Records from a collection:
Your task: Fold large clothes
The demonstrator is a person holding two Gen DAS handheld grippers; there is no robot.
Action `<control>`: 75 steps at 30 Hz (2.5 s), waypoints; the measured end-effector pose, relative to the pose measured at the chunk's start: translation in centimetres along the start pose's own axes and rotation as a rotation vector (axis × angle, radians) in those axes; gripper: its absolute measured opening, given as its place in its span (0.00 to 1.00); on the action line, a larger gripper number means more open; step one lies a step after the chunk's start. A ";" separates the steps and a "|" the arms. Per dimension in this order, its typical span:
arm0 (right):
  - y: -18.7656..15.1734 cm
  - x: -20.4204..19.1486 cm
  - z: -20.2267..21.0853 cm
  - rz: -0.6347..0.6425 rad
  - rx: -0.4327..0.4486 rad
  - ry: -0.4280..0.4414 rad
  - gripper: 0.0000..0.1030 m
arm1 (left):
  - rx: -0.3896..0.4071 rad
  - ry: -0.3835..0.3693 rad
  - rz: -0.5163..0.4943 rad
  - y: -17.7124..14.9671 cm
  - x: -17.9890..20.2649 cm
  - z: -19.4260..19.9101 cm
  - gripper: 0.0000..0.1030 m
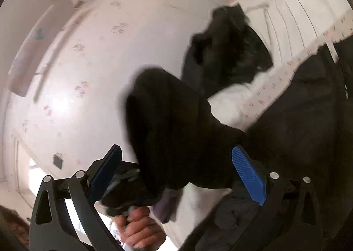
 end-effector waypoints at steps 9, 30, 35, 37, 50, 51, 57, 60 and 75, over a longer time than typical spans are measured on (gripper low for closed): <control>2.7 -3.3 4.1 0.223 0.084 -0.231 0.07 | -0.161 0.073 -0.093 -1.9 1.7 -2.6 0.53; -0.2 12.8 24.4 0.048 -0.081 -0.824 0.09 | -0.243 0.433 -0.017 -4.1 -10.1 -9.4 0.77; -1.5 12.0 27.2 0.005 -0.029 -0.802 0.33 | -0.263 0.532 -0.112 -5.0 -9.8 -9.7 0.77; -1.7 10.2 28.9 0.012 0.031 -0.843 0.42 | -0.245 0.551 -0.140 -4.9 -8.7 -9.2 0.77; -2.0 12.2 22.6 0.254 -0.075 -1.100 0.64 | -0.272 0.607 -0.214 -5.6 -10.5 -11.6 0.80; -1.9 12.4 23.2 0.223 -0.058 -1.097 0.64 | -0.282 0.609 -0.235 -5.8 -10.2 -11.7 0.80; -4.5 5.1 27.5 0.212 0.007 -1.008 0.70 | -0.264 0.567 -0.228 -3.7 -8.5 -7.2 0.80; -8.9 2.0 31.2 0.134 -0.020 -0.942 0.87 | -0.195 0.539 -0.232 -2.9 -8.1 -1.1 0.86; -27.3 -0.9 30.8 -0.201 -0.258 -0.687 0.87 | -0.470 0.568 -0.273 -17.3 -12.3 16.4 0.89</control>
Point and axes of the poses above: each gripper's, at about its wrist camera, not at the fingertips, and z roughly against the way its jaws point, x to its right, y to its top, the point moved 4 cm from there along -z, roughly the way its jaws point, and after that the axes turned 8 degrees about y, right-handed, at the moved point
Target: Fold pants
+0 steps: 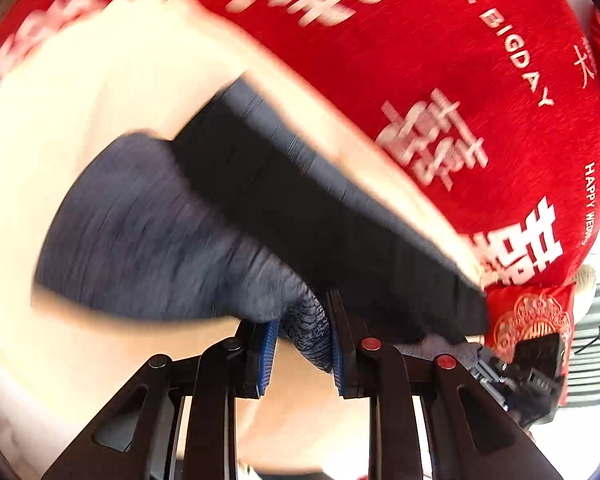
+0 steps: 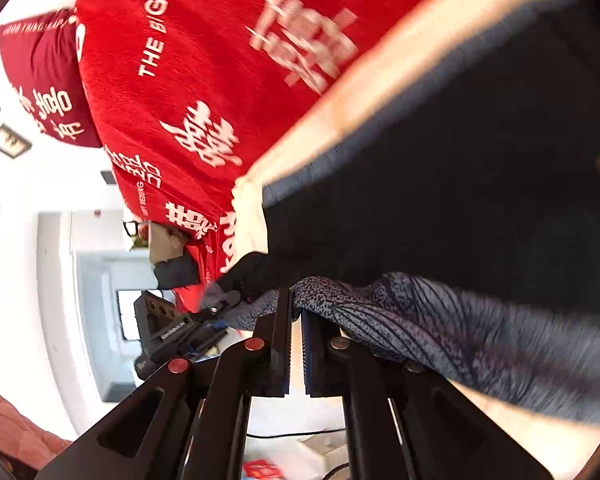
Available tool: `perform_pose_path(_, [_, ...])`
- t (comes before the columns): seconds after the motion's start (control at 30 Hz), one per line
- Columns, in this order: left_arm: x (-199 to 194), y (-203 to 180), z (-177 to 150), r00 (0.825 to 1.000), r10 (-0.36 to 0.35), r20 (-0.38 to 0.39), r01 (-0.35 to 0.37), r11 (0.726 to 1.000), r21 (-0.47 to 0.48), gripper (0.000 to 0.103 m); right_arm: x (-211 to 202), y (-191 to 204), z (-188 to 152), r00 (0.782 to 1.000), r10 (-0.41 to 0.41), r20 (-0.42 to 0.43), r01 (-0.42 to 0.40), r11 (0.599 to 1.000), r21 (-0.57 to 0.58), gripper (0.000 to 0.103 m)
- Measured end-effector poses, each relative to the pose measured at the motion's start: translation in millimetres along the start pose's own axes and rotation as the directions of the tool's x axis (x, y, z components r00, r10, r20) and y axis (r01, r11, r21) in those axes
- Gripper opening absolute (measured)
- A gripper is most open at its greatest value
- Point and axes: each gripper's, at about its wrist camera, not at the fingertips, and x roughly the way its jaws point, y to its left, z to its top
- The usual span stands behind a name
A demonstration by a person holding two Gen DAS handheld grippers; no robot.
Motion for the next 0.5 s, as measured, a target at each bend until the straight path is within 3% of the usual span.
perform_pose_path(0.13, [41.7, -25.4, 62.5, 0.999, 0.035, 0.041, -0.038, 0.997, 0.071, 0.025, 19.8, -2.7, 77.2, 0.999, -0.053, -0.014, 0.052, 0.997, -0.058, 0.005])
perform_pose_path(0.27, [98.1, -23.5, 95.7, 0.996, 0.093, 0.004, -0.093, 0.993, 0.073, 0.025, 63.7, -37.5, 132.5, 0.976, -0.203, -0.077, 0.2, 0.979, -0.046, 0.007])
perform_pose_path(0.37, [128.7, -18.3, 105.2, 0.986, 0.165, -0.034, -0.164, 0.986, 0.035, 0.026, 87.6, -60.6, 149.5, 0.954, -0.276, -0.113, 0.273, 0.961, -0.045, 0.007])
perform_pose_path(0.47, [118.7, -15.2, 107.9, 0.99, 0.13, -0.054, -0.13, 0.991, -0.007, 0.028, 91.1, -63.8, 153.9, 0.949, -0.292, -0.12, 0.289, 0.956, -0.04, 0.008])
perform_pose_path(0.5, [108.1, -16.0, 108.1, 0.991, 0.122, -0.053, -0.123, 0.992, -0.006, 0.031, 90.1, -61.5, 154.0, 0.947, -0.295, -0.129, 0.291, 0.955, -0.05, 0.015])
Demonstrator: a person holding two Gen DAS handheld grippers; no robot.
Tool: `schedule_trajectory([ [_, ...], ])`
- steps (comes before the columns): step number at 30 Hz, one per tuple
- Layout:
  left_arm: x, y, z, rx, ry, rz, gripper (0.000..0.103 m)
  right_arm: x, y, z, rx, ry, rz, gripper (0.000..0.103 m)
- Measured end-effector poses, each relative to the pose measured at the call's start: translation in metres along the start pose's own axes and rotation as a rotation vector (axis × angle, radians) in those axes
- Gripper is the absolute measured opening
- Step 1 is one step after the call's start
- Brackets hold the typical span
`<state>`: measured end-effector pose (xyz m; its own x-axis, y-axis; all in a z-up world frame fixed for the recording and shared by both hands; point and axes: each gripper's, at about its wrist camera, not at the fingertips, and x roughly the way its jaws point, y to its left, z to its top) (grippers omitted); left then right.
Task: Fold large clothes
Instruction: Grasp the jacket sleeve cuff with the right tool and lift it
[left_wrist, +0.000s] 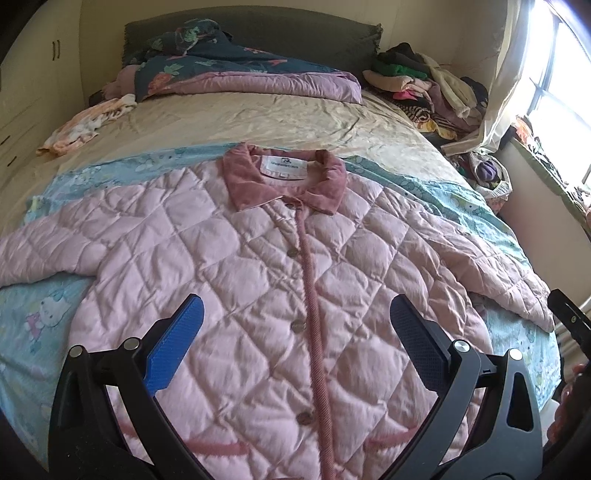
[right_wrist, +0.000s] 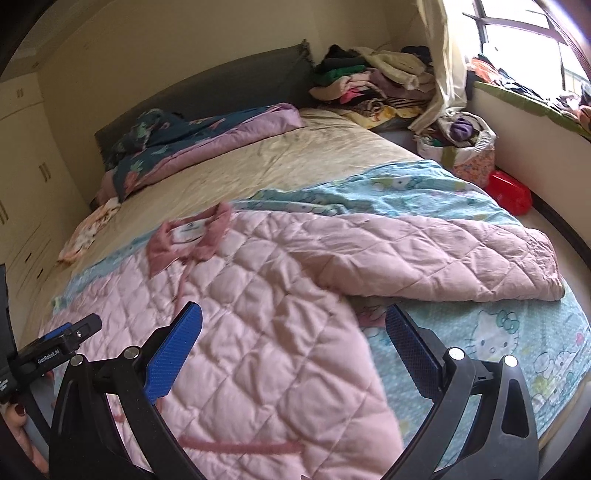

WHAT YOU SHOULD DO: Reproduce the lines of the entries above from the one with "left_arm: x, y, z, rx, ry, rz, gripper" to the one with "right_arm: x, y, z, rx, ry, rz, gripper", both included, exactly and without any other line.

WRITTEN SOLUTION:
  left_arm: x, y, z, rx, ry, rz, gripper (0.000..0.103 m)
  right_arm: x, y, z, rx, ry, rz, gripper (0.000..0.103 m)

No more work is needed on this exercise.